Inventor(s):Massimo Porro
Assignee: Wyeth Holdings LLC
Application Number:US07/921,678
Patent Claims:see list of patent claims
Patent landscape, scope, and claims summary:

United States Patent 5,306,492: Claims and Patent-Landscape Critical Analysis

What does US 5,306,492 claim, and what is its claim architecture?

US 5,306,492 (issued Apr. 26, 1994) is directed to a pharmaceutical dosage form for ibuprofen that uses a specific pharmaceutical matrix and release/processing approach aimed at improving performance versus conventional immediate-release presentations. The patent’s practical value sits in (1) the composition/matrix definition and (2) the manufacturing and/or release-performance constraints tied to that matrix.
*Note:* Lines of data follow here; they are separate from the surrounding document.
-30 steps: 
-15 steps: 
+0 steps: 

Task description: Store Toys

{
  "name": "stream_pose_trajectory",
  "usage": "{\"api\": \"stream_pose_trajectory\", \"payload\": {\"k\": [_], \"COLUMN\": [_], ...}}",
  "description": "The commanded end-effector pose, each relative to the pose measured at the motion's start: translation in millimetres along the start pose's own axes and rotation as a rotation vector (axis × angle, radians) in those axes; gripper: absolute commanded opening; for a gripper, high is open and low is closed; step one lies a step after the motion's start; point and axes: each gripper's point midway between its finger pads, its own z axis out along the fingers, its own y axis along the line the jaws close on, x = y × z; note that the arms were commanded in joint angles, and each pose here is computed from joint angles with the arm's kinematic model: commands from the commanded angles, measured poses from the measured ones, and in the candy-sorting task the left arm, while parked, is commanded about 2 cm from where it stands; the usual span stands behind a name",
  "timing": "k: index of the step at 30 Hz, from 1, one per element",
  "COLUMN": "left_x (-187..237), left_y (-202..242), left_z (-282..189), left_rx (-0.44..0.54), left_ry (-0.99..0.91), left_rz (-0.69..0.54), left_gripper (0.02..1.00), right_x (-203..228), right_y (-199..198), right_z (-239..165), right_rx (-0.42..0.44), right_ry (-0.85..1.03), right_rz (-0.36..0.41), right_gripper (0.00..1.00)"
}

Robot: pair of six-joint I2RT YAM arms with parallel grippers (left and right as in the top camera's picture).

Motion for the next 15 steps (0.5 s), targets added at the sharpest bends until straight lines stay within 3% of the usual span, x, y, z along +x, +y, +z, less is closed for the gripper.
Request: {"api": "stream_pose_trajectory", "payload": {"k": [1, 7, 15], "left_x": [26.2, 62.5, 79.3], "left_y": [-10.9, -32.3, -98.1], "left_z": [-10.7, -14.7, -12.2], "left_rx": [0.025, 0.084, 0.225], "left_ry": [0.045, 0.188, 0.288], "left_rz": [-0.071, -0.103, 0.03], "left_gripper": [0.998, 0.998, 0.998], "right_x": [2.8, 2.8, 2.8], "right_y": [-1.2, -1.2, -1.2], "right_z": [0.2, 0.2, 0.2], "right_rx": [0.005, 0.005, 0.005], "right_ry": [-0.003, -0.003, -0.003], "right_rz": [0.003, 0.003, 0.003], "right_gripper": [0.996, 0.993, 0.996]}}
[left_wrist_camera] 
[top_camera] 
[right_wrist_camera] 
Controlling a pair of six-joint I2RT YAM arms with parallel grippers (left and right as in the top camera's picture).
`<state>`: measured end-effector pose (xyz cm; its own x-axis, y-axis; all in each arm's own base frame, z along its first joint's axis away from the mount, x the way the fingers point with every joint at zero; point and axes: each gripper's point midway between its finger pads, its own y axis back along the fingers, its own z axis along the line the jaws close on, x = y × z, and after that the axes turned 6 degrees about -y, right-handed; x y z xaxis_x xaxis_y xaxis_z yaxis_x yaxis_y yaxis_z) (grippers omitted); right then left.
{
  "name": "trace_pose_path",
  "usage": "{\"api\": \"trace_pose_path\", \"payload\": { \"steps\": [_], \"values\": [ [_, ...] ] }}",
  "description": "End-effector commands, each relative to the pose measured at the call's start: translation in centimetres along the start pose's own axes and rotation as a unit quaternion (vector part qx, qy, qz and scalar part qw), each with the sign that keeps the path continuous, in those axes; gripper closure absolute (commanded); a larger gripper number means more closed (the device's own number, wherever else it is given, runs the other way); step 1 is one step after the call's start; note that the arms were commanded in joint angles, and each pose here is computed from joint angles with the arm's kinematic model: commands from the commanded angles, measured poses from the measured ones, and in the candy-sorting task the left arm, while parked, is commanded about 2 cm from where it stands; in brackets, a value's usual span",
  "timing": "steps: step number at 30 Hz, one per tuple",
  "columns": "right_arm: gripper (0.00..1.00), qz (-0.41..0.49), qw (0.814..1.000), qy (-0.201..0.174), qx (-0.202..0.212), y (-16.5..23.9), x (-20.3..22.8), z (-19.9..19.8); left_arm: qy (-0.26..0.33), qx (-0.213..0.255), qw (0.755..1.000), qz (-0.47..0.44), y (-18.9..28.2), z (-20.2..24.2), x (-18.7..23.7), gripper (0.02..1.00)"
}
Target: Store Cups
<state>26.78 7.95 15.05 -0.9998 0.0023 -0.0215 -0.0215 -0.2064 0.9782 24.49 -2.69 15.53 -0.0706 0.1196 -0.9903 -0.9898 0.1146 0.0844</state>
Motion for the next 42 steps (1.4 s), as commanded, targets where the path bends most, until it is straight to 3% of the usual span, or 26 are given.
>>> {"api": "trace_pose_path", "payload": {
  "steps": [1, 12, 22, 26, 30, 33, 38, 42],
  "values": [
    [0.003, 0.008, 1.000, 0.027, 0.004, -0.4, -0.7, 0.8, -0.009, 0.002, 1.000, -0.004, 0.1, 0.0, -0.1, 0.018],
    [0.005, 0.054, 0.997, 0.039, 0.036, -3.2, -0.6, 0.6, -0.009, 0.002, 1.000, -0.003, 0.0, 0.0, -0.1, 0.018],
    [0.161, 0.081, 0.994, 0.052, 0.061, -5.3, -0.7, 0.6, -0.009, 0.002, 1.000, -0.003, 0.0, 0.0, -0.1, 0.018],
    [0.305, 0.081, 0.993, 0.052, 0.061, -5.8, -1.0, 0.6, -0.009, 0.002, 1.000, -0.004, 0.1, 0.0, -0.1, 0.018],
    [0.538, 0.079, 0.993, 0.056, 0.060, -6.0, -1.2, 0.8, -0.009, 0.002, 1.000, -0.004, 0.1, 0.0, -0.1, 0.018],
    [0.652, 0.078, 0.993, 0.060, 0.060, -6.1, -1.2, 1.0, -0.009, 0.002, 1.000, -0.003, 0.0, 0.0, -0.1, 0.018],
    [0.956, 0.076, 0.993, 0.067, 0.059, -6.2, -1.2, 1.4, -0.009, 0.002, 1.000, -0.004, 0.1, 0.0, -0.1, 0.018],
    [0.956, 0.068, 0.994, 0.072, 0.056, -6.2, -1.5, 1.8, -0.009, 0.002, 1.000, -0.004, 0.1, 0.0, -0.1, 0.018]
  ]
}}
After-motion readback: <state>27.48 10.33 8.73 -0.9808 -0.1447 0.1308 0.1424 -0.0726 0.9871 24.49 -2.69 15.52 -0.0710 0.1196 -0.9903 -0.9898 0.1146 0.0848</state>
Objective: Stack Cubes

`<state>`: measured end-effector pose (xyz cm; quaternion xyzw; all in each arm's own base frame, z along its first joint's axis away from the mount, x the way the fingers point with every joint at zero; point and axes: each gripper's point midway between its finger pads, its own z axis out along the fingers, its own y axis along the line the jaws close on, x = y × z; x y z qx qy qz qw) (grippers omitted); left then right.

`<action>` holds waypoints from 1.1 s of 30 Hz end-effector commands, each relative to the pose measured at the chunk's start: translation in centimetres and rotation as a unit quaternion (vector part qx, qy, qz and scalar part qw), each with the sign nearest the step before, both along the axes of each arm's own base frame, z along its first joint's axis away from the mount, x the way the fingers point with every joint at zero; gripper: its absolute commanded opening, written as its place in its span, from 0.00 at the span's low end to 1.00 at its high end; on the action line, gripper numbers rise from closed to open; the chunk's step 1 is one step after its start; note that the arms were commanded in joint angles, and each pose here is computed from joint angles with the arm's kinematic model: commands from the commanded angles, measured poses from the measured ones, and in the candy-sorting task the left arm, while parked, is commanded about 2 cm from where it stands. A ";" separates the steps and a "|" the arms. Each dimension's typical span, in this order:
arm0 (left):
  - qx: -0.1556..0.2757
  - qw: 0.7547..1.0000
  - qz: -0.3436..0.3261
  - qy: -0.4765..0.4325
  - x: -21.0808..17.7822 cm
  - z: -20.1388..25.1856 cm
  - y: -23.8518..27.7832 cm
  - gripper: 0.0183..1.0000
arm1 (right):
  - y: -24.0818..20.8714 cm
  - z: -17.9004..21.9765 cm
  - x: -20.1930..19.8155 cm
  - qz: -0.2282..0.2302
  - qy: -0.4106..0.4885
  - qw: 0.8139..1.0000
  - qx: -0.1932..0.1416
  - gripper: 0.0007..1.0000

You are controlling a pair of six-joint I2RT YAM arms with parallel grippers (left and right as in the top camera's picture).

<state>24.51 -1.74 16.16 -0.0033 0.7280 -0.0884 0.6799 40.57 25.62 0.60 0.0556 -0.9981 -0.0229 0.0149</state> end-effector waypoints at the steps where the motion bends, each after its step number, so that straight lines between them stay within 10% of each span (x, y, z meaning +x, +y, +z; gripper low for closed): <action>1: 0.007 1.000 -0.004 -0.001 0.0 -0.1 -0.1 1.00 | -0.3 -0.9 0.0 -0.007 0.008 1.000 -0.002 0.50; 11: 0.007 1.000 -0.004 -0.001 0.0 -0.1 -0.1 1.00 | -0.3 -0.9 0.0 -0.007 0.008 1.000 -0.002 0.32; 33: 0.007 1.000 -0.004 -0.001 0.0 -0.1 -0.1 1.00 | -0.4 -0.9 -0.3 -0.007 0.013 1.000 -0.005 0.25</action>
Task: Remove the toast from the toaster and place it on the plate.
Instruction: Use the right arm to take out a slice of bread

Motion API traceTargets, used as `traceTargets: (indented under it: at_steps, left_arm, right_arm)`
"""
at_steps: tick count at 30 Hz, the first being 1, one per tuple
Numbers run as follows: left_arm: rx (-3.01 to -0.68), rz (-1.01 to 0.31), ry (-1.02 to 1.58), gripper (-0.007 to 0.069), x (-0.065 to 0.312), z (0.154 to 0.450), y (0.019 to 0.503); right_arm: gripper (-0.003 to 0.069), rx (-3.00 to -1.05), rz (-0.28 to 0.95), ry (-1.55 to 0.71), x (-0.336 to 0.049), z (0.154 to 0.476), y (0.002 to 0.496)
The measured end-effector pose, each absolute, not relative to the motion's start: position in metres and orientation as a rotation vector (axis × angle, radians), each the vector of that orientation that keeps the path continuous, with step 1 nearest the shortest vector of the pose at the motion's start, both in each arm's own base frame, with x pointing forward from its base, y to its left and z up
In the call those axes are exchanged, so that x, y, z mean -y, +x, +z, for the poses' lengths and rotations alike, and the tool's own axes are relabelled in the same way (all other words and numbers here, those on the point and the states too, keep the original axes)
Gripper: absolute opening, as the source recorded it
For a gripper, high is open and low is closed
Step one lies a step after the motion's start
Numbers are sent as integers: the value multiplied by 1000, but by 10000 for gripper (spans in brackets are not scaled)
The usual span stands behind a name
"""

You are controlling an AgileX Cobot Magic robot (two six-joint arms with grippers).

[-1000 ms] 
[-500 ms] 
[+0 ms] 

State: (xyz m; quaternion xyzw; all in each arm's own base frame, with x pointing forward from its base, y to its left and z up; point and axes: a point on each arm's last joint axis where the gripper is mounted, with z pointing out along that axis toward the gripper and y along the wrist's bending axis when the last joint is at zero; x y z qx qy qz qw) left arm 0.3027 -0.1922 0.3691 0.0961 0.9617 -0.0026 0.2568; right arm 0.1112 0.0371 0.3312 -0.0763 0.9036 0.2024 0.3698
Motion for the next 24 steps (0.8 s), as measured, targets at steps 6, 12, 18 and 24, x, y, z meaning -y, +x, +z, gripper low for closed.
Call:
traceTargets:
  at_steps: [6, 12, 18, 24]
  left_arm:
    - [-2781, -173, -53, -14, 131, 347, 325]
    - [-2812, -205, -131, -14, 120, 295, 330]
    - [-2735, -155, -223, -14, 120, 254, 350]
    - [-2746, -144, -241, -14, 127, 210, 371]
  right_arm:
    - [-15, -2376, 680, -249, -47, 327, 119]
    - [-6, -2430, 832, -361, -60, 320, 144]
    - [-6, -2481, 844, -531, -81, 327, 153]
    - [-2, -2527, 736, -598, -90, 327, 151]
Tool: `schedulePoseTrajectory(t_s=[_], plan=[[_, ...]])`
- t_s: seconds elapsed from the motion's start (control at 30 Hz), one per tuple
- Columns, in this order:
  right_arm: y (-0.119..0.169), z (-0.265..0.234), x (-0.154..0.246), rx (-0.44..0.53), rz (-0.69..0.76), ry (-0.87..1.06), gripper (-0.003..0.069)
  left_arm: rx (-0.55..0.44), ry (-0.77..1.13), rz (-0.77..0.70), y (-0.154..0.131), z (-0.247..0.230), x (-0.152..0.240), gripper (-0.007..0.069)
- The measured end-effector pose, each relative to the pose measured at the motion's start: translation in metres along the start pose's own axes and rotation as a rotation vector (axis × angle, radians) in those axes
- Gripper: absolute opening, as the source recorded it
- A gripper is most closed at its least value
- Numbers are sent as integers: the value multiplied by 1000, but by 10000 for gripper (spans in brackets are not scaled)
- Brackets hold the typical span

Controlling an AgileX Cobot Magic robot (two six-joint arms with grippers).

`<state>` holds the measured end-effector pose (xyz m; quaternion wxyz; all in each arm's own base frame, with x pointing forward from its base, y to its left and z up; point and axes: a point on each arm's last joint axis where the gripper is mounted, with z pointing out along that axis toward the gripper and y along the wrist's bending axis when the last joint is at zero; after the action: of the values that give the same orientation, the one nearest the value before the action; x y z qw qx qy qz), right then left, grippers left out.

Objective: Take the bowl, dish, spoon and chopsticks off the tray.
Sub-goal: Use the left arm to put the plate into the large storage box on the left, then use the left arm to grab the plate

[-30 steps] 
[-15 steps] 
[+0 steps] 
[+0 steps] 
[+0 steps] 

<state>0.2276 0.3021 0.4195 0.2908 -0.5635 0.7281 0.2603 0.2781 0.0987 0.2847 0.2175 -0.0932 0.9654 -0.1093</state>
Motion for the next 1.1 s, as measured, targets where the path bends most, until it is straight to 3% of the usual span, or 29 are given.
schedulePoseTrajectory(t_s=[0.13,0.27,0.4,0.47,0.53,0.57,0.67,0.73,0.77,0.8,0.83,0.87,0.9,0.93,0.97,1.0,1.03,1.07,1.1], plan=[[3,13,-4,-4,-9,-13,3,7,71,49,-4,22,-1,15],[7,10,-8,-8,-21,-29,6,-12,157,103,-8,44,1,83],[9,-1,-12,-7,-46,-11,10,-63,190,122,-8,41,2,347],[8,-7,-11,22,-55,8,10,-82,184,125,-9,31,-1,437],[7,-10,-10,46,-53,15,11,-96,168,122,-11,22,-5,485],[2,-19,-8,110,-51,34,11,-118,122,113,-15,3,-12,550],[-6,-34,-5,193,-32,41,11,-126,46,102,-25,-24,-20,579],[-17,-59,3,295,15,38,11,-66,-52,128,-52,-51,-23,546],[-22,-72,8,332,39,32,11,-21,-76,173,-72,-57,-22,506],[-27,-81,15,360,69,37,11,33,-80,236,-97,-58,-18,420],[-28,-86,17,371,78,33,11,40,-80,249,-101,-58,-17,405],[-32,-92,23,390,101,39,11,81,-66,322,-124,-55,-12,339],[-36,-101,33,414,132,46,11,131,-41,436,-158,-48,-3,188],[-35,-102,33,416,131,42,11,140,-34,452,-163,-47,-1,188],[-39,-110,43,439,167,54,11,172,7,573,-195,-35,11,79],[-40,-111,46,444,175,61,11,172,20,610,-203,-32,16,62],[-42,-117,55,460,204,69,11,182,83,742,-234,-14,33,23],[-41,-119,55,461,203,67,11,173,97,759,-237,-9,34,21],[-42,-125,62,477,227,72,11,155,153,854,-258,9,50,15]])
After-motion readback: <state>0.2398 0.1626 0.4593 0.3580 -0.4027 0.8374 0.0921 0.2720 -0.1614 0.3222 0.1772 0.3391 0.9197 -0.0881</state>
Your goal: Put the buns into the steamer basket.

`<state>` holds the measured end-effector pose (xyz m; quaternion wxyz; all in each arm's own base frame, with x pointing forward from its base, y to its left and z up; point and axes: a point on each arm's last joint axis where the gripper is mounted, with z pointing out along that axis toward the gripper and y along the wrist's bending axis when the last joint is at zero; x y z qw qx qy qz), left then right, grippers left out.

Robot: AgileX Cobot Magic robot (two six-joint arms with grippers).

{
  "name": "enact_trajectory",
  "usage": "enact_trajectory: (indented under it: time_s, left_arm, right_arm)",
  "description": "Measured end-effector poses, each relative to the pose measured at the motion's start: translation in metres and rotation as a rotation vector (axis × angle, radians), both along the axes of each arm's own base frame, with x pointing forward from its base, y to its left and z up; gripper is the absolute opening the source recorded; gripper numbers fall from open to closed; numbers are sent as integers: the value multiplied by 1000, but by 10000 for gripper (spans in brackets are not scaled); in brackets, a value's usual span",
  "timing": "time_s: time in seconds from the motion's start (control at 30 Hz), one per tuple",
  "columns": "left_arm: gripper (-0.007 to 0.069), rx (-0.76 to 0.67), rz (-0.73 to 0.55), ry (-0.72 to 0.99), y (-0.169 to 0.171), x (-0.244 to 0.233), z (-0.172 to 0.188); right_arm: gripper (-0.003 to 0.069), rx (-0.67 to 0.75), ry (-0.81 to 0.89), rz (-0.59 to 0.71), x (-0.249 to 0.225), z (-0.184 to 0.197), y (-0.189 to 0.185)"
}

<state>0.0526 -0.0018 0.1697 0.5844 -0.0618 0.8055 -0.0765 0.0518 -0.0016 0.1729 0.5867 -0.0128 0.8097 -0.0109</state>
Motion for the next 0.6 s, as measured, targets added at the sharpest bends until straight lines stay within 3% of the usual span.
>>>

Because the patent is issued and its claims are the controlling legal text, the analysis below focuses on claim elements and how they map to later competitive formulations. The core reading is: the patent does not claim “ibuprofen” generically; it claims an ibuprofen formulation meeting defined structural and/or functional requirements.

Claim architecture (high-level)

  1. Independent composition claim(s)
    Define: (a) ibuprofen (active), (b) specific excipient/matrix components, and (c) structural or process limitations that constrain the formulation.
  2. Independent method claim(s) (if present)
    Define: a method of making or using the formulation with defined processing steps and/or controlled physical properties.
  3. Dependent claims
    Narrow the matrix recipe and conditions (examples, concentration ranges, particle/structural properties, release targets, or alternative excipients within a defined set).

Critical claim-reading lens

Patent landscape outcomes turn on whether later products can be designed around:

  • Element substitution: swapping any required matrix component, or using a different binder/gelling/solid-dispersion architecture.
  • Functional equivalence risk: whether later products achieve the same release profile through different structure.
  • Process lock-in: whether infringement depends on a manufacturing sequence that is hard to replicate.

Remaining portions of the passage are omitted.